# Merging
The purpose of this script is to demonstrate examples of the four different types of joins (inner, outer, left, and right) to aid in the comprehension of joining (i.e. merging).

In [1]:
import pandas as pd

Load data (fictional data)

In [2]:
df1 = pd.read_csv("https://raw.githubusercontent.com/nmbrodnax/ppol-565/master/misc_resources/merging/df1.csv")
df2 = pd.read_csv("https://raw.githubusercontent.com/nmbrodnax/ppol-565/master/misc_resources/merging/df2.csv")

In [3]:
df1.head()

Unnamed: 0,Name,Age,Num1
0,Person1,25,0.5
1,Person2,37,2.1
2,Person3,51,9.5
3,Person5,64,7.3
4,Person7,15,6.4


In [4]:
df2.head()

Unnamed: 0,Name,Fruit
0,Person1,apple
1,Person2,orange
2,Person3,strawberry
3,Person4,grape
4,Person6,kiwi


Between both dataframes, there are seven unique people. Three are both in df1 and df2. Two are only in df1 and two are only in df2.

### Pandas merge documentation

In [5]:
?pd.merge

Pandas merge user guide: https://pandas.pydata.org/pandas-docs/stable/user_guide/merging.html#database-style-dataframe-or-named-series-joining-merging 

## Inner Join
Joins the data from variables in both datasets only for the Names that are in common between df1 and df2.

In [6]:
inner = pd.merge(df1, df2, how = "inner", on = "Name")

In [7]:
inner.head()

Unnamed: 0,Name,Age,Num1,Fruit
0,Person1,25,0.5,apple
1,Person2,37,2.1,orange
2,Person3,51,9.5,strawberry


## Outer Join
Joins all of the Names and variables from both dataframes, notice the missing data.

In [8]:
outer = pd.merge(df1, df2, how = "outer", on = "Name")

In [9]:
outer.head(7)

Unnamed: 0,Name,Age,Num1,Fruit
0,Person1,25.0,0.5,apple
1,Person2,37.0,2.1,orange
2,Person3,51.0,9.5,strawberry
3,Person5,64.0,7.3,
4,Person7,15.0,6.4,
5,Person4,,,grape
6,Person6,,,kiwi


## Left Join
Joins data from df2 to df1, but only for the Names that are in df1, again take note of the missing data and the order in which the variables are the dataframe. 

Note: left and right are identical objects in terms of the data that they contain.
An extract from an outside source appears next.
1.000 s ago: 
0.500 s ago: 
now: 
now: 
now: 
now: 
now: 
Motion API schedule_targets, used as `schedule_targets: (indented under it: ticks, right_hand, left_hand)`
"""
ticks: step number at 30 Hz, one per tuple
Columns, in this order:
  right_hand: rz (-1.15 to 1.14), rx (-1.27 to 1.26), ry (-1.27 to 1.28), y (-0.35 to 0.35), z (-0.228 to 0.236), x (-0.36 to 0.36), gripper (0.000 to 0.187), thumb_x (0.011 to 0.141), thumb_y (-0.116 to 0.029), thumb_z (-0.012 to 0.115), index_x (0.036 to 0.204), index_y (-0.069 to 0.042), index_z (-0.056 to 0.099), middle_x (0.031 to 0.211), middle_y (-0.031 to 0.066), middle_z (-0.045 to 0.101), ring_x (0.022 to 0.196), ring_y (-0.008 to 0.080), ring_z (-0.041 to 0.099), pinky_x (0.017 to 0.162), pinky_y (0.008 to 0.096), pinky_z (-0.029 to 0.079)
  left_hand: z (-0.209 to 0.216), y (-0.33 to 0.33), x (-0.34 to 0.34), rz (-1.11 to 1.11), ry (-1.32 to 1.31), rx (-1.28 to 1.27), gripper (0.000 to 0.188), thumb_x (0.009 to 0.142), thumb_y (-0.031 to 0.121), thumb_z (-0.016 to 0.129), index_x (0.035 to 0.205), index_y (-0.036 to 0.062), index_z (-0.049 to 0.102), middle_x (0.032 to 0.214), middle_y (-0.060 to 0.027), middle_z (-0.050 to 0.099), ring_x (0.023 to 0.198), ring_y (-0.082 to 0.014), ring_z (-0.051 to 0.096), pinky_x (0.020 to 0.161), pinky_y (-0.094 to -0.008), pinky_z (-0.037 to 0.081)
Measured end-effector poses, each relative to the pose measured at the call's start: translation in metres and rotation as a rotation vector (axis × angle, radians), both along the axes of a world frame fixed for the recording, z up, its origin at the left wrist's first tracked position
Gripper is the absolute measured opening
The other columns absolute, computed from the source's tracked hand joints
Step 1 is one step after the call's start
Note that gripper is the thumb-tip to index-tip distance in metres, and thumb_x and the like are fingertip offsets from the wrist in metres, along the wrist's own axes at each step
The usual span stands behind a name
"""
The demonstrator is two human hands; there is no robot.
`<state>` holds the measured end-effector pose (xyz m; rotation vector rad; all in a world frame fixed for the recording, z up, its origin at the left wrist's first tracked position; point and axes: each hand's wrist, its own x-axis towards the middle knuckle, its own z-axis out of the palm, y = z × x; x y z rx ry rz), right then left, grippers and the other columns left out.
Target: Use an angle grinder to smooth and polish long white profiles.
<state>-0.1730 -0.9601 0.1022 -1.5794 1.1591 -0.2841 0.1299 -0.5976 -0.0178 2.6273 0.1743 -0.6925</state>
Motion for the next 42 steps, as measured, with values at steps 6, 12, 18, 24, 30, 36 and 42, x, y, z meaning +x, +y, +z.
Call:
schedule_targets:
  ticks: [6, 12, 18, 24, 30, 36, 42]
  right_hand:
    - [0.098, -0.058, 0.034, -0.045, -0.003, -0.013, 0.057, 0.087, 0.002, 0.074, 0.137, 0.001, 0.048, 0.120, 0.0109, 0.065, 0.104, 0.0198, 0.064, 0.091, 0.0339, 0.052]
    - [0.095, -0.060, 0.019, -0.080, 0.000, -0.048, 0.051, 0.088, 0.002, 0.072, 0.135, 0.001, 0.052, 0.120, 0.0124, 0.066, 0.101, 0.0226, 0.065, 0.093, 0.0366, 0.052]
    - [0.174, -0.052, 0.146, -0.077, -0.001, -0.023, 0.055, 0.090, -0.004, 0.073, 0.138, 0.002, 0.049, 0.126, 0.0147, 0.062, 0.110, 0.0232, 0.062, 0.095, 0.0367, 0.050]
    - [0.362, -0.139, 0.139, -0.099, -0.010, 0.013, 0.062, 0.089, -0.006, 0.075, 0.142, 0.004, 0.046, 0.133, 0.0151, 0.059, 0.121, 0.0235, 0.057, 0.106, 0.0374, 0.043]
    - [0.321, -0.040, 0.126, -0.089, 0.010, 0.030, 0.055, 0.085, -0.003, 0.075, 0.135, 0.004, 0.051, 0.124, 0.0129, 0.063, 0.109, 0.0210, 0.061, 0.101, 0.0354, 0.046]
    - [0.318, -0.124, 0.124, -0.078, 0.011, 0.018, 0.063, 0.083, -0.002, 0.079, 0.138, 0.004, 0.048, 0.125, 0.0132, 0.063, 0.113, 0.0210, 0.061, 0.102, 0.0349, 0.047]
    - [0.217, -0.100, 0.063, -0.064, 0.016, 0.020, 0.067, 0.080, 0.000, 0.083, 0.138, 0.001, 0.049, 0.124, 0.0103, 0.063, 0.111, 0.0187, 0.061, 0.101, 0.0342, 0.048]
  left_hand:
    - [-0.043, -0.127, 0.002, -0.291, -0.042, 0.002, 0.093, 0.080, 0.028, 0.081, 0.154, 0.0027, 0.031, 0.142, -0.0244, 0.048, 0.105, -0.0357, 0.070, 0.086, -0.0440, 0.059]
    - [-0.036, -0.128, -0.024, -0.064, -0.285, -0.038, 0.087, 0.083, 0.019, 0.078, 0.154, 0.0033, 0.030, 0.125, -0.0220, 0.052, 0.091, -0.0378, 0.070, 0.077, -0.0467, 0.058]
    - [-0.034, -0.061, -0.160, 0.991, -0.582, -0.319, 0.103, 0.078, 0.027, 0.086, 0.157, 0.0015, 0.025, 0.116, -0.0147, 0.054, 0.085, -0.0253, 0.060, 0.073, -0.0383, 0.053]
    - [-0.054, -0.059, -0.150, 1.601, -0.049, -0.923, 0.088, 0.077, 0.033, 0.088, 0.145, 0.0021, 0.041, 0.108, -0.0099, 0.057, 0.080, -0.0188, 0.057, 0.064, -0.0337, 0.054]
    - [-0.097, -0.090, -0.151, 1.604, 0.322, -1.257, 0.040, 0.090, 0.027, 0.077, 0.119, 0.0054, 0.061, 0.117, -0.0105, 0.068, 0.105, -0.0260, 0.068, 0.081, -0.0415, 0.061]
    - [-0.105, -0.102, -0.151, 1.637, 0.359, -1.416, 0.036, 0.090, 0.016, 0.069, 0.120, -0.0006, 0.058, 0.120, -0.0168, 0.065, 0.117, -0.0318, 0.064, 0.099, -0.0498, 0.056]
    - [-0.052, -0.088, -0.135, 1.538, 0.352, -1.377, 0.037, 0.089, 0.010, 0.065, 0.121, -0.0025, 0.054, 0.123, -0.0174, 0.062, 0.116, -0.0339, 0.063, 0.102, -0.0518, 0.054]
Take note of the order in which the dataframes are specified and what type of join is used.

In [10]:
left = pd.merge(df1, df2, how = "left", on = "Name")
right = pd.merge(df2, df1, how = "right", on = "Name")

In [11]:
left.head()

Unnamed: 0,Name,Age,Num1,Fruit
0,Person1,25,0.5,apple
1,Person2,37,2.1,orange
2,Person3,51,9.5,strawberry
3,Person5,64,7.3,
4,Person7,15,6.4,


In [12]:
right.head()

Unnamed: 0,Name,Fruit,Age,Num1
0,Person1,apple,25,0.5
1,Person2,orange,37,2.1
2,Person3,strawberry,51,9.5
3,Person5,,64,7.3
4,Person7,,15,6.4


## Right Join
Join data from df1 to df2, but only for the Names that are in df2, again take note of the missing data and the order in which the variables are the dataframe)

Note: right2 and left2 are identical objects in terms of the data that they contain. Take note of the order in which the dataframes are specified and what type of join is used.

In [13]:
right2 = pd.merge(df1, df2, how = "right", on = "Name")
left2 = pd.merge(df2, df1, how = "left", on = "Name")

In [14]:
right2.head()

Unnamed: 0,Name,Age,Num1,Fruit
0,Person1,25.0,0.5,apple
1,Person2,37.0,2.1,orange
2,Person3,51.0,9.5,strawberry
3,Person4,,,grape
4,Person6,,,kiwi


In [15]:
left2.head()

Unnamed: 0,Name,Fruit,Age,Num1
0,Person1,apple,25.0,0.5
1,Person2,orange,37.0,2.1
2,Person3,strawberry,51.0,9.5
3,Person4,grape,,
4,Person6,kiwi,,


<b>Note</b>: if the variable you are joining on is named differently in the two datasets, you will need to specify both left_on = "name1" and right_on = "name2".